With a little effort, you can probably write a terrific Brand Promise that can improve all your marketing & advertising.  Remember, your competition is more than happy to rattle off why they're the same as everyone else.

POP QUIZ!

Here's where you get to prove to yourself how easy it is to whip off great ads.

Go back and read that Brand Promise for Our Milk.  Now write one simple Outdoor Board - headline + picture + logo - that makes people whizzing by at 65 MPH want to get off at the next exit and rush to the nearest 7-11.

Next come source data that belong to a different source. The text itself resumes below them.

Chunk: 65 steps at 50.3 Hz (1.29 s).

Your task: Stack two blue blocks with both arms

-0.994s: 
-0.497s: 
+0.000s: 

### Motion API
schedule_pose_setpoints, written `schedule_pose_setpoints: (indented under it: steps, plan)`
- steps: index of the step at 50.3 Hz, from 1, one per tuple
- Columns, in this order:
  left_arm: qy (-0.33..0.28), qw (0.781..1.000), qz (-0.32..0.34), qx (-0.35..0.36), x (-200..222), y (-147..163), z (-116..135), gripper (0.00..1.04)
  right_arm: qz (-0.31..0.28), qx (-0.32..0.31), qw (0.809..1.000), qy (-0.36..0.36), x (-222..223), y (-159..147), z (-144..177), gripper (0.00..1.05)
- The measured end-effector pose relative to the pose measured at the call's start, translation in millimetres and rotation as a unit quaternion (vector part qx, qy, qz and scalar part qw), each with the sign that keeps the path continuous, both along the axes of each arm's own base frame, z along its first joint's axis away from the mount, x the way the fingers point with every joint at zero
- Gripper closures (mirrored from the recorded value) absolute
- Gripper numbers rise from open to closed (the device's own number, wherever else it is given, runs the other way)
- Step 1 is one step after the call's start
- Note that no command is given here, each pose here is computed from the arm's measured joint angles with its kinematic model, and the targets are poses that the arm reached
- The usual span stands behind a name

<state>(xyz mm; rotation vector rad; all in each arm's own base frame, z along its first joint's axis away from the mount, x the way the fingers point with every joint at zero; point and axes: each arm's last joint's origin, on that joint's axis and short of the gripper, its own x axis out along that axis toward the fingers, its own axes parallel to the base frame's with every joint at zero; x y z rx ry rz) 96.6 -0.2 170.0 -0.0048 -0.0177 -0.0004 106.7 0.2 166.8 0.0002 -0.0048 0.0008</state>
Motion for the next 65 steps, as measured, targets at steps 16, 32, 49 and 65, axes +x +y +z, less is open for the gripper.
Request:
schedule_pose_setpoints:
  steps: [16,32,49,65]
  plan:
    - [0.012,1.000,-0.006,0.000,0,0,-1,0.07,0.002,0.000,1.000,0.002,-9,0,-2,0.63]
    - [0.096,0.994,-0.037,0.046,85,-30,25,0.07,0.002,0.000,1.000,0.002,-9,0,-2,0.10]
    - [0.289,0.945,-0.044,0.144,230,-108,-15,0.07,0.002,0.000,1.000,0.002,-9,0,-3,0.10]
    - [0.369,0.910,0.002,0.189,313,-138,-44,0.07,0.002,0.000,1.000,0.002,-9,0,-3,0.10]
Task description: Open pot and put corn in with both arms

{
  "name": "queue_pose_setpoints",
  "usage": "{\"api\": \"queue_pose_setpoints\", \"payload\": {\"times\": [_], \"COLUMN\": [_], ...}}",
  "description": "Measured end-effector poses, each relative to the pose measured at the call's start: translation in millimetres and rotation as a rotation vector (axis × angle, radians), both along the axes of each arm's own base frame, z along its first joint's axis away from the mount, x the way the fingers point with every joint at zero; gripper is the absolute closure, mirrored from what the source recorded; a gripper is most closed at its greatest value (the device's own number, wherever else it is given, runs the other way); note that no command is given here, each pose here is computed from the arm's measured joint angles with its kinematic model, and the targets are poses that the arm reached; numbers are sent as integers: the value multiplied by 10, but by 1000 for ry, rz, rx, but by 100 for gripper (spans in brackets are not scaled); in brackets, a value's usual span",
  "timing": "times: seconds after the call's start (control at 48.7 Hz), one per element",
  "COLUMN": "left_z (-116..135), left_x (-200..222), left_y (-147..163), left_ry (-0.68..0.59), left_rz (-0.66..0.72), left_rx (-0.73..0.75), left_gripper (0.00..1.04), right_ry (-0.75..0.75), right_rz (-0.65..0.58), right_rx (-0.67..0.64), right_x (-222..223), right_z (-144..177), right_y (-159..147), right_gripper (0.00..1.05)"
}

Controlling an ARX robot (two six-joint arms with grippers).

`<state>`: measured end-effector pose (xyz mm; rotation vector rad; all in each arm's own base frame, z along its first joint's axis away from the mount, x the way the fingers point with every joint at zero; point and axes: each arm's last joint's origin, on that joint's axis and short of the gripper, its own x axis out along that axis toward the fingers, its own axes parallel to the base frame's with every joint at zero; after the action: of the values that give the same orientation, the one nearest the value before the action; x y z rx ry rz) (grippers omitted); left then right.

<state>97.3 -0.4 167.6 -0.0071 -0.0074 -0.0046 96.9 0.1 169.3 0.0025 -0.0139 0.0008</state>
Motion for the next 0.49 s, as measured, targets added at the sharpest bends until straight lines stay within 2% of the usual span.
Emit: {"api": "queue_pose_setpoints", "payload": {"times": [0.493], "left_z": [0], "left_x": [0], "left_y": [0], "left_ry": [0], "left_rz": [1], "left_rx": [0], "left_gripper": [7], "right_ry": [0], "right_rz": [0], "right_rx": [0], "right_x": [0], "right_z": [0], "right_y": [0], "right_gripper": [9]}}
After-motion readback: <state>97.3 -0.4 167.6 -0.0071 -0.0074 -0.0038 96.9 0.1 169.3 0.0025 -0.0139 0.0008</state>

One Picture. 28 to 36 Letters of Text.  Logo.  Easy!

Easy, huh?
One picture, one line!
Two second read.
How hard can it be?

OK, here are Six.



"Gee, this sounds like a lot of work.  Can't we just say something clever about my product?  It's only advertising."

Actually, it's only money.  Your media budget, to be precise.  How much of it do you want to throw away on fuzzy ads?  Half?  Two-thirds?  All of it?


People see about 2,000 ads, emails, and banners a day.  They ignore ads about things that are NOT on their mind. They pay little attention to "Me-too!" blather. Even if they enjoy your cleverness, they instinctively resist Doing Anything New that upsets the status quo.

I will leave you with a priceless comment by the late Bill Bernbach, founder of (the also late) Doyle, Dane, Bernbach:

"It is perfectly reasonable to suspend a man by his ankles and shake him vigorously if the purpose of the advertising is to demonstrate that his new trousers are made with pockets specially designed to prevent the escape of loose change."